> _Directions for this task_:
Restate word for word the opening line of the data below and every line after it until the line with "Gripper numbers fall", that line too, but not the pictures.

· · ·

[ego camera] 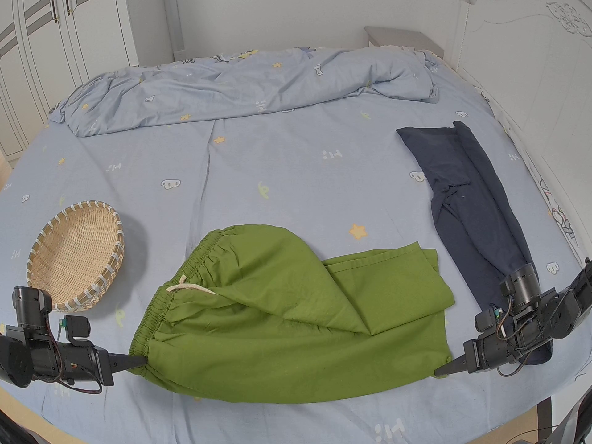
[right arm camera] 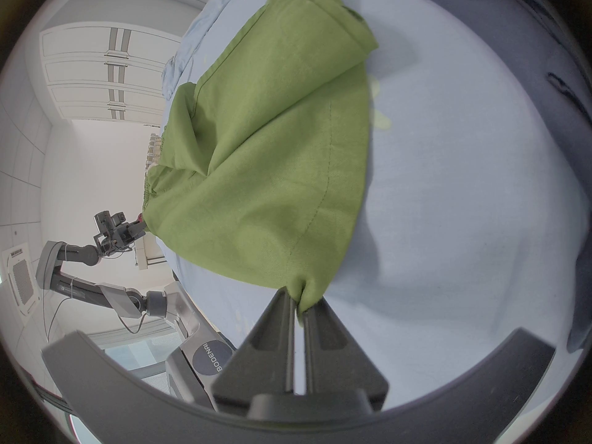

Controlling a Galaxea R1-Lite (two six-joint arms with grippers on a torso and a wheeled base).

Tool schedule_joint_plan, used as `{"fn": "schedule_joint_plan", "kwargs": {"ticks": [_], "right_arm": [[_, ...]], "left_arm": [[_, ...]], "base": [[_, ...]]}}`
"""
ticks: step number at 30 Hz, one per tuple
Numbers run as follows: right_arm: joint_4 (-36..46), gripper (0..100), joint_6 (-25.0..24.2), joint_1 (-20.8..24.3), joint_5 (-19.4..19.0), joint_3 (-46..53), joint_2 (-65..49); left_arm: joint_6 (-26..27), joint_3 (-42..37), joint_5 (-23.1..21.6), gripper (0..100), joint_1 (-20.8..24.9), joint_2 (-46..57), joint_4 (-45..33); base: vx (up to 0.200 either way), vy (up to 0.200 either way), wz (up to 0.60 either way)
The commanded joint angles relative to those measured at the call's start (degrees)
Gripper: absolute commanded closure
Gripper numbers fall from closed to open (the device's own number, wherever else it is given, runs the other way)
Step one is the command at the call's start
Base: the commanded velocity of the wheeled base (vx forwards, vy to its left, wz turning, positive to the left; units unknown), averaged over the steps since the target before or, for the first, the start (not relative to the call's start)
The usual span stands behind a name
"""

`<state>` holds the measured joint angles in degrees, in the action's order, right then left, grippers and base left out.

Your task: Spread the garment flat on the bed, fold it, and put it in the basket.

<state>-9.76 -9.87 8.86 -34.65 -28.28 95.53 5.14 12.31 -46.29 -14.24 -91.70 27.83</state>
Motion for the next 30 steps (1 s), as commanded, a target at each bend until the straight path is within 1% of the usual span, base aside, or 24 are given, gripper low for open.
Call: {"fn": "schedule_joint_plan", "kwargs": {"ticks": [1, 5, 8, 11, 12, 13, 15, 16, 17, 19, 21, 25, 30], "right_arm": [[0.01, 100, 0.03, -0.69, -0.07, -0.02, -0.60], [0.36, 100, 0.12, -0.60, 0.02, 0.25, -2.80], [1.68, 100, 0.03, 0.19, 0.02, 0.68, -6.93], [6.69, 100, 0.03, 1.24, 0.02, 0.16, -10.27], [6.69, 100, 0.03, 1.24, 0.02, 0.16, -10.27], [11.79, 100, 0.38, 2.56, 0.72, -0.81, -11.41], [12.75, 100, 0.38, 2.74, 0.90, -0.90, -11.41], [13.63, 100, 1.26, 3.00, 1.51, -0.19, -11.41], [13.72, 100, 1.52, 3.09, 1.86, 0.07, -11.33], [13.81, 100, 2.76, 3.18, 5.11, 2.00, -11.24], [13.63, 100, 3.46, 3.62, 7.05, 3.67, -10.80], [12.49, 100, 3.55, 4.32, 7.22, 5.43, -9.57], [10.73, 100, 3.55, 4.32, 7.22, 6.13, -8.43]], "left_arm": [[0.04, -0.10, 0.06, 100, -0.09, -0.41, 0.03], [0.04, -0.71, 0.06, 100, -0.26, -0.15, 0.03], [0.04, -2.21, 0.06, 100, -2.20, 0.64, 0.03], [0.04, -3.70, 0.06, 100, -4.31, 1.96, 0.03], [0.04, -3.70, 0.06, 100, -4.31, 1.96, 0.03], [0.04, -6.34, 0.15, 100, -5.80, 3.46, 0.03], [0.04, -7.30, 0.15, 100, -6.33, 3.98, 0.03], [0.13, -9.59, 0.23, 100, -7.56, 4.95, -0.06], [0.13, -10.12, 0.23, 100, -7.65, 5.13, -0.15], [0.30, -12.31, 0.50, 100, -8.09, 5.30, -0.23], [0.39, -12.31, 0.67, 100, -8.09, 5.65, -1.99], [0.48, -12.31, 0.94, 100, -8.53, 7.06, -6.83], [0.48, -12.31, 0.94, 100, -7.91, 6.44, -9.11]], "base": [[0.000, 0.000, 0.00], [0.000, 0.000, 0.00], [0.000, 0.000, 0.00], [0.000, 0.000, 0.00], [0.000, 0.000, 0.00], [0.000, 0.000, 0.00], [0.000, 0.000, 0.00], [0.000, 0.000, 0.00], [0.000, 0.000, 0.00], [0.000, 0.000, 0.00], [0.000, 0.000, 0.00], [0.000, 0.000, 0.00], [0.000, 0.000, 0.00]]}}
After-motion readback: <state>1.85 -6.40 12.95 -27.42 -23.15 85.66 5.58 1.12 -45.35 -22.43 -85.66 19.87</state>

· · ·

> _Final answer_:
[ego camera] 
[right arm camera] 

Controlling a Galaxea R1-Lite (two six-joint arms with grippers on a torso and a wheeled base).

Tool schedule_joint_plan, used as `{"fn": "schedule_joint_plan", "kwargs": {"ticks": [_], "right_arm": [[_, ...]], "left_arm": [[_, ...]], "base": [[_, ...]]}}`
"""
ticks: step number at 30 Hz, one per tuple
Numbers run as follows: right_arm: joint_4 (-36..46), gripper (0..100), joint_6 (-25.0..24.2), joint_1 (-20.8..24.3), joint_5 (-19.4..19.0), joint_3 (-46..53), joint_2 (-65..49); left_arm: joint_6 (-26..27), joint_3 (-42..37), joint_5 (-23.1..21.6), gripper (0..100), joint_1 (-20.8..24.9), joint_2 (-46..57), joint_4 (-45..33); base: vx (up to 0.200 either way), vy (up to 0.200 either way), wz (up to 0.60 either way)
The commanded joint angles relative to those measured at the call's start (degrees)
Gripper: absolute commanded closure
Gripper numbers fall from closed to open (the device's own number, wherever else it is given, runs the other way)

Nothing else is needed for the answer.